8% ± 1.5% at a 1:2 dilution. Furthermore, this inhibitory rate declines with the increase of dilution, suggesting a dose-dependent effect. In contrast, the control supernatant from Ad-Null infected or NS treated B16-F10 cells had no effect on HUVEC proliferation, which did not change with the dilution. These results indicate that secretory PEDF is functional and capable of mediating a potent inhibitory effect on HUVEC proliferation. click here Figure 2 Inhibitory effect of recombinant PEDF on HUVEC proliferation in vitro.
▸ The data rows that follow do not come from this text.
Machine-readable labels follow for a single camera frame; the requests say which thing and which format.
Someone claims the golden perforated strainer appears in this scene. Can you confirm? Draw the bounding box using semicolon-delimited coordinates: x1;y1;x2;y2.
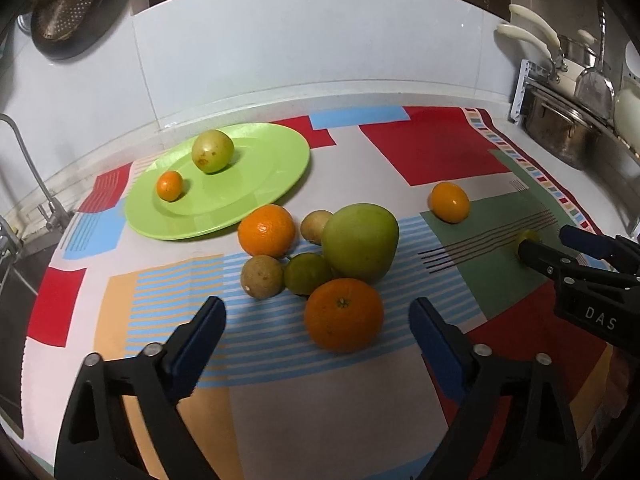
31;0;117;41

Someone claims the black frying pan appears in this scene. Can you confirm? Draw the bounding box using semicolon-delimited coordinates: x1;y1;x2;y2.
29;0;142;62

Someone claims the person's right hand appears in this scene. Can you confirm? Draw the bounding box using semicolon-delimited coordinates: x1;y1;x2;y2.
604;347;633;417

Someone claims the steel cooking pot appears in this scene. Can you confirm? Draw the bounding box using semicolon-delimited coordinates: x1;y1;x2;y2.
520;82;604;171

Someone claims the large orange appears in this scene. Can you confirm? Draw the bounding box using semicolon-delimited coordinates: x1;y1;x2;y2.
304;278;385;353

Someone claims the small orange tangerine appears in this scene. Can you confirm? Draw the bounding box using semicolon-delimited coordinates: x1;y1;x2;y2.
428;182;471;224
156;170;184;202

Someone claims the thin gooseneck faucet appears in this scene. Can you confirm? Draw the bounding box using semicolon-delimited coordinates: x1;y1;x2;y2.
0;113;74;234

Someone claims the yellow-green round fruit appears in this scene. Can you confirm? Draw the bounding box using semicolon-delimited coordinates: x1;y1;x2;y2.
191;129;235;175

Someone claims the large green apple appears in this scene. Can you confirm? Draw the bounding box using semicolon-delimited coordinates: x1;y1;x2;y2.
321;203;400;284

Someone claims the green tangerine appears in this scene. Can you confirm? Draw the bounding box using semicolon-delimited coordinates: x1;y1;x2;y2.
283;253;333;296

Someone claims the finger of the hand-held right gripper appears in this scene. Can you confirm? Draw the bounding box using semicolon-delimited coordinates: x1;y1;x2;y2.
559;225;640;264
517;239;640;287

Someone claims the green plate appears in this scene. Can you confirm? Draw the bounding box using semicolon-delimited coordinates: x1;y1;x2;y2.
123;123;312;241

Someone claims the white dish rack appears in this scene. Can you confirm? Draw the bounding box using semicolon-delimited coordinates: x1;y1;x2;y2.
510;58;640;181

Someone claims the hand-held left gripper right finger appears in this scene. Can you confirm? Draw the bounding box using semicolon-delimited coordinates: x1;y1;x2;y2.
409;297;586;480

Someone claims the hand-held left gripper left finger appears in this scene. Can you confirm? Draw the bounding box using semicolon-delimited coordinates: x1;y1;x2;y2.
54;296;227;480

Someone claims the round brown fruit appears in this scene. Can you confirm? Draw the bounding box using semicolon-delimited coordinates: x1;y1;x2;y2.
240;255;285;300

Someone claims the oval brown kiwi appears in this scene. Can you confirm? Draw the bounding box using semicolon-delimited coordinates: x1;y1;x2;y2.
300;210;334;244

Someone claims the colourful patterned tablecloth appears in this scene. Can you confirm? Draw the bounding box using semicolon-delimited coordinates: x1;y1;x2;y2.
25;106;626;480

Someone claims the white ceramic kettle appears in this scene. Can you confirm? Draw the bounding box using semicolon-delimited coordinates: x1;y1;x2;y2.
612;41;640;144

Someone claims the steel sink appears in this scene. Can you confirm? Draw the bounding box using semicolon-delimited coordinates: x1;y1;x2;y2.
0;242;53;438

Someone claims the medium orange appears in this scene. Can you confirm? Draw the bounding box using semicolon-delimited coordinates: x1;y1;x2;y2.
237;204;297;259
The culture supernatants were collected from Ad-PEDF, Ad-null infected and NS treated B16-F10 cells. A 1:2 dilution series of each supernatant were further prepared and applied to HUVEC cells. The proliferation of HUVEC was measured with an MTT assay. The supernatant from Ad-PEDF infected cells inhibited the proliferation GDC-0973 manufacturer of HUVEC in a dose-dependent manner. Ad-PEDF treatment inhibited
tumor growth in vivo and prolonged the survival time of the tumor-bearing mice After confirmation of the success for PEDF gene transfer and expression of functional PEDF protein in vitro, we examined the anti-tumor efficacy of Ad-PEDF treatment in a mouse tumor model. As shown in Fig 3A, from day 21 after tumor cell selleck inoculation, the tumor volume in Ad-PEDF treated mice started to show significant differences from those in controls (p < 0.05). Tumor volumes in the Ad-PEDF treated
group was 1447.8 ± 244.4 mm3, in contrast to 2337.4 ± 365.8 mm3 in Ad-Null group and 2578.2 ± 406.7 mm3 in NS group on day 21. On day 24, the tumor size in Ad-PEDF, Ad-null and NS groups were 2195.1 ± 462.9 mm3, 4013.3 ± 518.3 mm3, and 4361.3 ± 569.6 mm3, respectively. The time of mouse death was recorded and used to calculate the survival rate. As shown in Fig 3B, the NS treated group showed 50% survival at day 13 and 0% on day 23, and the Ad-null group showed 50% survival at day 14 and 0% on day 24. In contrast, Ad-PEDF group had a 50% survival rate at day 38 and persisted up to day 42. Log-rank test indicated that survival Resveratrol rate in Ad-PEDF group is significantly higher than in control groups (p < 0.05) Figure 3 Anti-tumor efficacy of Ad-PEDF in vivo. Three groups of C57BL/6 mice bearing B16-F10 melanoma were treated with NS or 5 × 108 IU Ad-PEDF or Ad-Null at day 9, 12, 15, 18 and 21 after inoculation, respectively. Tumor sizes on each mouse were measured every 3 days and survival in each group was monitored daily. A. Significant differences were found in tumor volume (p < 0.05) between Ad-PEDF treated and the control groups. B. Significant increase of survival rate and prolonged survival times were observed in Ad-PEDF treated mice (log-rank test, *, p < 0.05, vs controls). n = 8.